Treatments for asthma fall into four primary categories:

quick-relief medications
long-term control medications
a combination of quick-relief and long-term control medications, which is recommended by the most recent asthma clinical guidelines (released in 2020 by the NAEPP) but not yet approved by the Food and Drug Administration
biologics, which are given by injection or infusion and typically used for only severe forms of asthma
Your doctor will recommend one treatment or a combination of treatments based on:

the type of asthma you have
your age
your triggers
Your treatment plan may also involve learning your triggers, carefully monitoring your symptoms, and taking steps to avoid flare-ups.

Quick-relief asthma treatments
These medications should be used only in the event of asthma symptoms or an attack. They provide quick relief to help you breathe again.

Bronchodilators work within minutes to relax the tightened muscles around your airways and quickly decrease your symptoms.
Although they can come in the form of an oral medication or injection, bronchodilators are most commonly taken with an inhaler (rescue) or nebulizer.

Your doctor may recommend that you use them to treat sudden asthma symptoms or take them before exercise to prevent a flare-up.

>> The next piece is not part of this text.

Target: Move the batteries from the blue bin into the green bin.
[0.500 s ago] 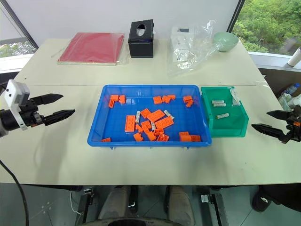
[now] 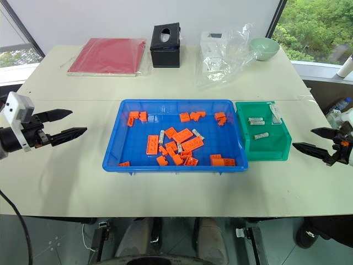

First aid asthma treatment
If you think someone you know is having an asthma attack, tell them to sit them upright and help them use their rescue inhaler or nebulizer.
The dosage will depend on the medication. Check the instructions insert to make sure you know how many puffs of medications you need in the event of an attack.

If symptoms persist for more than 20 minutes and a second round of medication doesn’t help, seek emergency medical attention.
If you need to use quick-relief medications frequently, ask your doctor about another type of medication for long-term asthma control.

Long-term asthma control medications
You can take these medications daily to help reduce the number and severity of asthma symptoms. But they don’t manage the immediate symptoms of an attack.

Long-term asthma control medications include:
Anti-inflammatories: Taken with an inhaler, corticosteroids and other anti-inflammatory medications help reduce swelling and mucus production in your airways, making it easier to breathe.
Anticholinergics: These help stop your muscles from tightening around your airways. They’re usually taken daily in combination with anti-inflammatories.
Long-acting bronchodilators: These should be used only in combination with anti-inflammatory asthma medications.

Doctors use biologics to treat severe asthma that doesn’t respond to other medications or to treatment by trigger management.
They work by targeting specific antibodies in your body, disrupting the pathway that leads to asthma-causing inflammation.
There are five types of biologic medications on the market, and others are in development. You can receive this type of medication either as an injection or as an infusion in your doctor’s office.

Bronchial thermoplasty
This treatment uses an electrode to heat the airways inside your lungs, helping to reduce the size of the surrounding muscle and prevent it from tightening.

A doctor will perform this minimally invasive procedure in a clinic or hospital. It usually takes about an hour.
Bronchial thermoplasty is intended for people with severe asthma and can provide relief from symptoms for up to 5 years.
However, because it’s a relatively new procedure, it’s not yet widely available.